2002-02 Chemical leak at Chevron refinery in Richmond

2002-02-01 "Leak from Chevron plant confines neighbors; Richmond refinery 'needs to do better'"
by Henry K. Lee, Christopher Heredia, Jason B. Johnson from "San Francisco Chronicle"
Richmond -- Residents near the Chevron refinery in Richmond were forced to stay indoors for several hours yesterday after the latest chemical leak from the plant rattled nerves but caused no injuries.
A small but unknown quantity of sulfur dioxide, sulfur trioxide and hydrogen sulfide escaped when the facility's sulfur recovery unit failed at 12: 45 p.m., said Chevron spokesman Dean O'Hair.
Contra Costa County health officials defined the affected area -- which included hundreds of homes covering 4 square miles -- three hours later.
The incident triggered the county's community warning system, with sirens activated at 1:36 p.m. and residents of parts of Richmond and San Pablo directed to remain indoors -- at homes, offices and nearby schools.
"This is horrible -- it shouldn't be happening around schools like this," said Audrey George, who rushed to Peres Elementary School to pick up her 8- year-old granddaughter, Alexandria Warren, who is asthmatic.
"It happens at least two times a year," George said. "Chevron needs to do better and stop the hazards in this community."
Contra Costa health authorities and Chevron officials sampled air in the neighborhoods around the plant to monitor chemical levels, but no dangerous levels were detected, O'Hair said.
"We were concerned that there might be some odor in the community," O'Hair said. "Although the event was rather short-lived, the sirens continued until the county is convinced that everything's all right."
Some residents said the refinery should have notified county officials of the release immediately after the unit failed.
"This is an ongoing problem," said Julia May, staff scientist at Communities for a Better Environment, an Oakland group that has been pushing for faster response to chemical leaks.
The refinery's sulfur recovery unit is used to remove sulfur from crude oil that is processed into gasoline, jet fuel and other products, O'Hair said. Exactly how the chemicals were released remains under investigation.
The chemicals released yesterday can cause skin, nose, throat and eye irritation. Few people reported smelling the rotten-eggs smell associated with sulfur.
Two people sought treatment at Doctors Medical Center in San Pablo, but it was not clear whether their problems were related to the release.
Jim Hattum, a county hazardous materials specialist, said county workers had walked the refinery's perimeter taking measurements of the particulates released into the air.

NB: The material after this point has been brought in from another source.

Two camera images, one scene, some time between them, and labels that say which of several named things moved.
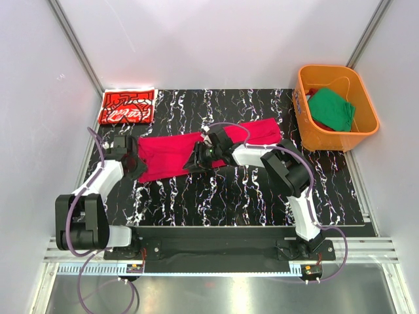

"They went up and down the fence line," said Hattum. "We have not gotten any indications that there were any significant amounts of (chemicals) that went beyond the fence line."
In July, Chevron agreed to pay $300,000 in fines for failing to meet air quality standards at the Richmond refinery, including infractions that contributed to a fiery explosion in 1999.
In August 2000, a leak at the refinery spewed sulfur and nitrogen over the city but caused no injuries. In 1994, a cloud of hydrogen sulfide gas leaked, sickening residents for miles around. In 1989, an explosion injured nine employees and sent residue raining down on Richmond.
"It's too dangerous to live around here," said Hugo Banuelos as he picked up his 8-year-old daughter, Brenda, at Peres Elementary. Brenda, who covered her face with her hands, said, "I'm worried because of the chemicals."